El equipo de Barrera & Barrera Arquitectura y Restauración afrontó el proyecto como es su costumbre: haciendo una exploración arqueológica y arquitectónica para determinar datos como sus épocas de intervención, sus etapas constructivas, cómo eran su estructura, sus muros y niveles originales y sus trabajos en piedra.
Como resultado de la investigación se estableció que se trataba de una casa accesoria que originalmente era de una planta, a la que después le construyeron un segundo piso y que a mediados de los años noventa fue intervenida una vez más para levantar su cuerpo posterior a tres alturas y hacerle una piscina.
A partir de estos datos, los arquitectos plantearon una adecuación para hotel en la que, por norma, respetarían la fachada que era lo único que quedaba en pie. A ésta se le colocaron dos balcones que, por sus proporciones delgadas, se diferencian de los habituales. El arquitecto Álvaro Barrera asegura: “No se trató de ‘fachadismo’ sino de conservar lo que quedaba y, a partir de ahí, empezar a configurar un espacio que respeta su parte urbana y recrea espacialmente la tipología de la casa cartagenera con un esquema totalmente contemporáneo, requisito fundamental del dueño”.

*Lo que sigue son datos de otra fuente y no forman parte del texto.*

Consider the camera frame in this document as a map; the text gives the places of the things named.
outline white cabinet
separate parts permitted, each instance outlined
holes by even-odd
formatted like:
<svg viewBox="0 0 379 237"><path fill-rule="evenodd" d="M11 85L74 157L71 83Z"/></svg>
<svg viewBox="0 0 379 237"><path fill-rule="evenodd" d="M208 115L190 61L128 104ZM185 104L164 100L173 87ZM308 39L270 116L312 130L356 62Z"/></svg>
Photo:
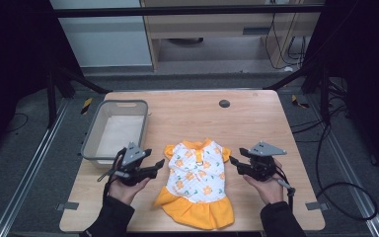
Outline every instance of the white cabinet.
<svg viewBox="0 0 379 237"><path fill-rule="evenodd" d="M165 6L232 6L264 5L268 0L140 0L143 7ZM283 4L313 4L324 0L279 0ZM242 37L245 30L257 29L259 36L266 39L269 59L275 67L281 66L282 55L287 51L290 40L296 36L311 36L320 13L278 14L208 14L184 16L147 16L146 29L152 62L157 67L161 39Z"/></svg>
<svg viewBox="0 0 379 237"><path fill-rule="evenodd" d="M138 0L50 0L54 9L140 7ZM85 71L123 66L152 66L143 18L60 18L70 45Z"/></svg>

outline aluminum rail
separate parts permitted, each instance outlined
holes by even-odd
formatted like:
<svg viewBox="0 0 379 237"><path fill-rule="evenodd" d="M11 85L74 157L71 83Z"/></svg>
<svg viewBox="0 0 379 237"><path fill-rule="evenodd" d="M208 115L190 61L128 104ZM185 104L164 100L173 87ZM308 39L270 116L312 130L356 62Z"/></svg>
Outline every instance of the aluminum rail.
<svg viewBox="0 0 379 237"><path fill-rule="evenodd" d="M27 197L27 194L29 193L30 187L33 184L34 179L36 178L39 167L41 166L41 163L44 160L48 148L51 142L53 141L54 136L61 125L61 122L63 121L69 103L69 99L62 100L57 121L55 122L53 127L49 128L46 131L23 179L19 183L17 190L11 198L11 201L9 202L4 213L2 214L0 218L0 237L8 235L9 230L12 224L14 223L14 220L17 217L19 210L23 205L24 200Z"/></svg>
<svg viewBox="0 0 379 237"><path fill-rule="evenodd" d="M313 108L316 116L321 119L322 117L318 109L320 106L317 102L317 99L313 96L308 97L308 99L311 101L311 107ZM336 136L331 131L329 133L328 139L329 145L334 152L335 159L338 163L339 168L341 169L341 174L343 175L345 181L363 187L360 179L353 171L352 166L349 164L346 155L343 153L341 145L339 144ZM374 212L374 206L371 202L371 199L365 193L359 192L357 189L351 188L350 192L362 216L370 216ZM367 220L366 224L372 236L379 237L379 215L377 214L371 220Z"/></svg>
<svg viewBox="0 0 379 237"><path fill-rule="evenodd" d="M340 10L341 6L325 4L281 4L281 5L229 5L229 6L179 6L138 7L100 9L54 9L34 11L28 14L51 15L57 18L130 17L163 15L206 15L206 14L253 14L253 13L316 13Z"/></svg>

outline child's dress
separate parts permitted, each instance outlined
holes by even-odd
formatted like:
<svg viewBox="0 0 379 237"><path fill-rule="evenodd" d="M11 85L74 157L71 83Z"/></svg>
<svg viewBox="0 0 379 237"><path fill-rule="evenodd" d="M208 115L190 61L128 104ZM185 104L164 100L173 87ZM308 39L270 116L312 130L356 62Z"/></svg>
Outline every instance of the child's dress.
<svg viewBox="0 0 379 237"><path fill-rule="evenodd" d="M201 229L232 224L233 208L224 191L224 162L230 149L207 138L168 145L165 155L170 176L155 205L162 205L175 221Z"/></svg>

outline black cable
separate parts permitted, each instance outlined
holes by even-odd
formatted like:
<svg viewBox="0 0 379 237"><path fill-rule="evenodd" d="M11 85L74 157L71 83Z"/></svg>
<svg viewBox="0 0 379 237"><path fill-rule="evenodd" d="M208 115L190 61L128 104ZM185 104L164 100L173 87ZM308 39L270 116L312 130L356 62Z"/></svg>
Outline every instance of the black cable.
<svg viewBox="0 0 379 237"><path fill-rule="evenodd" d="M346 106L340 106L337 110L331 112L331 117L337 117L340 112L347 111Z"/></svg>
<svg viewBox="0 0 379 237"><path fill-rule="evenodd" d="M337 83L333 82L331 79L329 80L329 83L331 87L337 90L340 94L343 94L343 95L346 94L346 90L343 87L339 86Z"/></svg>
<svg viewBox="0 0 379 237"><path fill-rule="evenodd" d="M281 177L281 179L288 186L288 188L286 187L287 188L287 196L288 196L288 205L290 206L291 211L293 211L295 189L290 186L290 183L288 182L287 176L285 175L284 171L280 167L278 167L278 166L276 166L276 169L277 170L275 170L275 173L279 177Z"/></svg>
<svg viewBox="0 0 379 237"><path fill-rule="evenodd" d="M317 125L319 125L320 123L322 123L323 121L322 120L319 120L319 122L316 122L315 124L313 124L312 126L309 126L309 127L306 127L304 129L301 129L301 130L298 130L298 131L293 131L292 133L295 134L295 133L300 133L300 132L303 132L303 131L306 131L306 130L309 130L309 129L312 129L313 127L316 127ZM319 140L311 140L311 141L299 141L299 140L295 140L295 142L310 142L310 143L316 143L316 142L319 142Z"/></svg>
<svg viewBox="0 0 379 237"><path fill-rule="evenodd" d="M339 112L341 109L343 109L344 106L339 106L338 108L336 108L335 110L331 111L330 112L330 117L332 117L333 115L335 115L337 112ZM297 130L297 131L293 131L292 133L295 134L295 133L300 133L300 132L303 132L303 131L307 131L307 130L310 130L312 129L313 127L316 127L317 125L319 125L320 123L322 123L323 121L322 120L313 120L313 121L307 121L307 122L304 122L302 124L298 124L298 125L292 125L291 127L295 127L295 126L301 126L301 125L304 125L304 124L309 124L309 123L312 123L312 122L316 122L314 123L313 125L311 126L308 126L306 128L303 128L301 130Z"/></svg>
<svg viewBox="0 0 379 237"><path fill-rule="evenodd" d="M311 121L306 121L304 123L300 123L300 124L296 124L296 125L292 125L292 127L296 127L296 126L302 126L302 125L306 125L306 124L309 124L309 123L312 123L312 122L316 122L316 121L319 121L318 119L317 120L311 120Z"/></svg>
<svg viewBox="0 0 379 237"><path fill-rule="evenodd" d="M310 61L313 61L313 60L316 59L315 56L318 55L318 53L326 46L326 44L328 44L331 41L332 37L340 30L340 28L343 26L343 24L346 22L346 20L348 20L349 17L352 15L352 12L356 8L356 6L358 5L358 2L359 2L359 0L355 1L354 5L350 9L350 11L347 13L346 17L341 21L341 23L327 37L327 39L322 43L322 45L320 45L320 47L317 50L315 50L315 52L308 58L308 60L304 61L303 63L309 63ZM269 28L269 32L270 32L270 29L273 28L273 26L274 26L274 17L275 17L275 13L273 13L273 16L272 16L272 22L271 22L271 27ZM281 49L280 49L278 40L276 42L277 42L277 45L278 45L278 48L279 48L279 54L281 55Z"/></svg>
<svg viewBox="0 0 379 237"><path fill-rule="evenodd" d="M283 66L283 67L275 67L272 63L270 65L272 66L273 69L283 69L286 66L295 65L295 63L290 63L290 62L286 62L285 61L285 59L284 59L284 57L282 55L281 46L279 45L278 38L276 36L274 21L275 21L275 13L272 13L272 20L270 22L269 31L268 31L268 33L266 34L266 37L265 37L265 51L266 51L266 54L268 55L268 58L270 59L270 54L269 54L269 51L267 50L267 39L268 39L268 36L269 36L269 33L270 33L271 29L273 29L273 34L275 36L275 41L276 41L276 44L278 46L279 56L281 57L282 61L284 61L286 63L286 65Z"/></svg>
<svg viewBox="0 0 379 237"><path fill-rule="evenodd" d="M362 187L358 186L358 185L355 185L355 184L352 184L352 183L348 183L348 182L335 182L335 183L332 183L330 185L327 185L325 187L323 187L322 185L322 182L321 182L321 179L320 179L320 174L319 174L319 157L320 157L320 151L322 149L322 143L323 143L323 140L324 140L324 137L325 137L325 134L326 133L329 133L330 131L328 131L328 129L331 128L331 124L327 124L324 128L324 131L322 133L322 137L319 141L319 145L318 145L318 152L316 154L316 163L315 163L315 169L316 169L316 179L317 179L317 182L318 182L318 185L319 185L319 188L321 189L317 194L316 194L316 198L318 198L320 195L323 195L325 196L325 198L337 209L339 210L341 213L343 213L344 215L346 215L347 217L350 217L352 219L355 219L355 220L359 220L359 221L367 221L367 220L371 220L372 218L374 218L377 213L378 213L378 206L377 206L377 202L374 200L374 198L371 196L371 194L369 192L367 192L365 189L363 189ZM356 215L352 215L350 213L348 213L347 211L343 210L342 208L340 208L333 200L331 200L329 198L329 196L325 193L326 190L328 189L331 189L333 187L336 187L336 186L352 186L356 189L359 189L361 190L362 192L364 192L370 199L371 199L371 202L374 206L374 213L371 214L370 216L368 217L361 217L361 216L356 216Z"/></svg>
<svg viewBox="0 0 379 237"><path fill-rule="evenodd" d="M317 143L319 140L310 140L310 141L302 141L302 140L295 140L296 143Z"/></svg>
<svg viewBox="0 0 379 237"><path fill-rule="evenodd" d="M295 37L291 38L291 41L290 41L290 44L288 45L288 50L287 50L287 55L289 58L293 59L293 60L298 60L300 59L301 57L304 56L304 47L305 47L305 37L303 37L303 42L301 44L301 49L300 49L300 52L291 52L291 47L293 46L293 43L294 43L294 40L295 40Z"/></svg>
<svg viewBox="0 0 379 237"><path fill-rule="evenodd" d="M26 115L26 114L23 114L23 113L15 113L14 114L15 116L24 116L26 118L26 120L23 122L23 124L19 125L18 127L16 128L13 128L11 130L5 130L5 132L13 132L13 131L16 131L18 129L20 129L21 127L23 127L24 125L26 125L26 123L29 121L29 117Z"/></svg>
<svg viewBox="0 0 379 237"><path fill-rule="evenodd" d="M306 56L307 42L306 37L303 37L303 43L301 44L301 54L300 54L300 66L303 65L304 57Z"/></svg>
<svg viewBox="0 0 379 237"><path fill-rule="evenodd" d="M337 32L341 29L341 27L345 24L345 22L349 19L349 17L352 15L353 11L355 10L356 6L358 5L359 0L355 0L355 3L353 3L352 8L350 11L346 14L346 16L343 18L343 20L337 25L337 27L332 31L332 33L326 38L326 40L307 58L307 60L304 60L302 63L302 69L297 70L290 74L289 76L285 77L284 79L270 85L267 87L264 87L265 90L277 90L281 88L282 86L290 83L291 81L297 79L300 76L305 76L305 73L311 69L313 69L320 60L319 54L321 51L325 49L328 43L330 43L333 40L333 37L337 34Z"/></svg>

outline yellow ruffle trim
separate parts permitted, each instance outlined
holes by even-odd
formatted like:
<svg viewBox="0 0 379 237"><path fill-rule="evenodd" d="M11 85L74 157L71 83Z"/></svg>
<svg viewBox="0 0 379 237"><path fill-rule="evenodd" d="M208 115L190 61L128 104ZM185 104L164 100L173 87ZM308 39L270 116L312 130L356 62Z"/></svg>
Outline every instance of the yellow ruffle trim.
<svg viewBox="0 0 379 237"><path fill-rule="evenodd" d="M201 229L218 229L235 221L233 207L227 197L209 203L193 203L172 195L163 187L154 205L161 205L176 222Z"/></svg>

Esa recreación se diseñó en una casa con dos cuerpos, uno frontal y otro posterior, con una tercera planta y una serie de sutiles intervenciones de las que la más notoria es la unión de los dos bloques a través de dos puentes de acero acabado en óxido y vidrio. Según el arquitecto, ese tipo de decisiones “le dan a la casa un toque contemporáneo que no irrumpe contra la arquitectura que se quiere preservar”.
El programa arquitectónico se diseñó de la siguiente manera: en la primera planta hay una zona social con una sala y un comedor separados por una fusión entre espejo de agua y piscina, que indica uno de los sellos de la arquitectura de Barrera: la presencia del agua en sus espacios. Barrera explica que ello se debe “al contacto que he tenido con la arquitectura islámica, en donde el agua está pensada para generar tranquilidad y paz, y que además se relaciona con la del centro histórico”. Al espejo –piscina, como lo llama Barrera– le cae además una cortina de agua de tres pisos que remata la visual del fondo y se conecta con otra que baña la pared del comedor.
De ahí en adelante los espacios se desarrollan con normalidad: segunda planta con alcobas de huéspedes, una con vista al mar y dos con vista sobre el patio central; una tercera planta con alcoba principal, baño turco, mirador y vista al patio y al mar, y hacia el frente, una terraza con piscina de borde infinito, barbecue y zona de estar sobre un deck de teca.
Para el arquitecto, “la casa se resuelve sobre un esquema sencillo y sin pretensiones, que deja como resultado una arquitectura respetuosa del entorno pero claramente perteneciente al siglo XXI”.